Szczupak metody połowu kiedyś i dziś

/ 7 komentarzy / 3 zdjęć


Powiem wam najzupełniej szczerze, odkąd zacząłem polować na inne gatunki drapieżników, moje umiejętności w połowie szczupaków znacząco spadły. Kiedyś szczupak, podczas wypraw z moim ojcem lub wujem był rybą numer jeden, a łowienie ograniczało się do Algi lub gumy i monotonnym prowadzeniu wabika. Szczupak metody połowu

Cóż, nigdy nie miałem wędkarskiego nauczyciela, a wcześniej nie korzystałem z internetu jako źródła informacji. Tak naprawdę moja przygoda ze spiningiem zaczęła się kiedy złowiłem przez przypadek pierwszego bolenia; pamiętam, że jako dwunastoletni chłopak namówiłem ojca, abyśmy pojechali na Wisłe, wtedy uzbrojony w Mepsa złapałem dziwną srebrną rybę i to był przełom. Użyłem google i porównałem zdjęcia, wtedy niestety spławik, grunt poszły dla mnie praktycznie w zapomnienie.
Ale dość tego, miało być o szczupakach, a więc będzie.

Opiszę to oczyma dzieciaka który grasował na pojezierzu brodnickim, a z drugiej strony dzisiejszego mnie, troszkę dojrzalszego wędkarza.

Kilkuletni Bartek:

Ryby kiedyś dla mnie zaczynały się i kończyły jak urlop mojego ojca. Wtedy pakowaliśmy manatki i jeździliśmy na wieś, skąd pochodzi mój ojciec, a częściowo tam gdzie się wychowałem na pewno wędkarsko. Ze szczupakami najbardziej kojarzą mi się właśnie pierwszomajowe dni, kiedy miałem przerwę od szkoły. Mój wuj, który mieszka na owej wsi, codziennie jeździł, jeździ i pewnie będzie jeździł na popularną Tabułe, w wykazie wód noszącą nazwę jeziora Łąki. Typowe jezioro szczupakowo-linowe; powiem szczerze że bardzo lubię jeść ryby, jednakże rybki z tej wody nie pachną zbyt przyjemnie, jedząc je czuć wyraźny zapach mułu.
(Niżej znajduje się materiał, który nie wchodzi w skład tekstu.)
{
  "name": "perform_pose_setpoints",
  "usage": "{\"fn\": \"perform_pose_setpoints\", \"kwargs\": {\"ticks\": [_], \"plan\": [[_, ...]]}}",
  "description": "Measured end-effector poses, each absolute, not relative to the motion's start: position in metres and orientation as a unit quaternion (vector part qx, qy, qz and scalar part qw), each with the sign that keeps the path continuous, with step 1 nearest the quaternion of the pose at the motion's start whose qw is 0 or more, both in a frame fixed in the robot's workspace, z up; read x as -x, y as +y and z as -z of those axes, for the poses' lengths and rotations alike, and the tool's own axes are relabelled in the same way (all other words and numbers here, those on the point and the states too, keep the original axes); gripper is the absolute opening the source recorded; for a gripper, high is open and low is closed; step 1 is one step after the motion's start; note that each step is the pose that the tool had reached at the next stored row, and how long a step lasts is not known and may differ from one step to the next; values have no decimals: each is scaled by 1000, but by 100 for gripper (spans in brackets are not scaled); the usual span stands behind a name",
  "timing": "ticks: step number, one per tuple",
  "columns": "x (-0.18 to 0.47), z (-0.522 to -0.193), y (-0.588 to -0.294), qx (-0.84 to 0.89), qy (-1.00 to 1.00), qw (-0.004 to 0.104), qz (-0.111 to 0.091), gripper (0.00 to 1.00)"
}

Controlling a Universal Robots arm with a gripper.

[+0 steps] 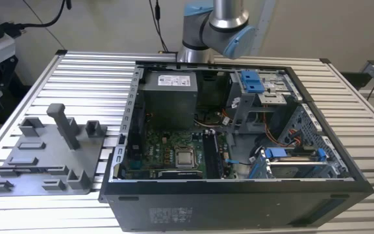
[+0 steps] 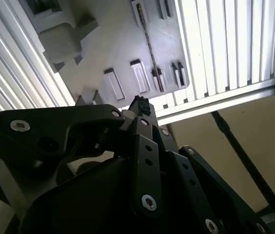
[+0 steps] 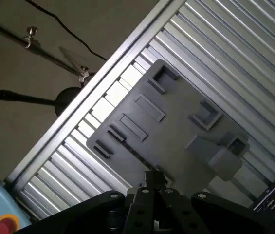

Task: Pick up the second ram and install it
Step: 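Pick up the second ram and move it above second insertion slot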

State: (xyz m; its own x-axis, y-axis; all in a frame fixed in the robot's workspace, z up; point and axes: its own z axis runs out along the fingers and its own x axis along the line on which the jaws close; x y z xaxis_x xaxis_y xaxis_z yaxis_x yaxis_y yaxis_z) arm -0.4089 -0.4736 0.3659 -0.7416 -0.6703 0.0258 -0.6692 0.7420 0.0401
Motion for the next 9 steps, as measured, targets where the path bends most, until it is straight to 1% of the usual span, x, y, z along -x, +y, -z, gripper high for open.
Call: {"fn": "perform_pose_setpoints", "kwargs": {"ticks": [9], "plan": [[409, -366, -474, -432, -902, 20, 12, 11]]}}
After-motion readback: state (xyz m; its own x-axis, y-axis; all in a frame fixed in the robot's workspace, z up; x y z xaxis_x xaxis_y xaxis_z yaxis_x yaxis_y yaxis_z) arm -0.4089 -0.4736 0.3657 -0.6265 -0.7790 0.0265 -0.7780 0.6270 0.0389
Zresztą tłumacz człowiekowi ze średniowiecza, że wędkarstwo to hobby i okazjonalnie zabieram ryby, że wymiar ochronny ma sens, żeby ta ryba chodź raz się zdążyła w swoim krótkim tabułowym żywocie wytrzeć, ale usłyszę tylko że lin to jest lin, nie ważne że wielkości płoci, ważne że to lin. No i oczywiście wujo, łapał tam te mikro liny do trzydziestu centów, a mi już za małolata to nie pasowało; chciałem złapać większą rybę. Tak więc najczęściej przerabiałem swojego pickera ucinając zestaw z koszykiem, zakładając zielony drut, który w wiejskim sklepie wędkarskim zawsze wisiał na takim kartoniku. Właśnie to zawsze kojarzyło mi się ze szczupakami- wiszące obok siebie, kolejno coraz dłuższe druty i głos sprzedawcy ile sztuk. Do tego kupowałem dwie Algi 2, jedną miedzianą, drugą srebrną (jaśniejszą na pochmurną pogodę, ciemniejszą na słoneczną), po trzy gumy, jedne białe z czarnym grzbietem, a drugie seledynowe. Wkładałem to w kieszeń od kurtki, tak dużo tego miałem i sobie skakałem po pomostach na Tabule. Coś tam zawsze wyskrobałem, a między mną a moim wujem wciąż tkwi kunszt rywalizacji i docinanie sobie przy obiedzie.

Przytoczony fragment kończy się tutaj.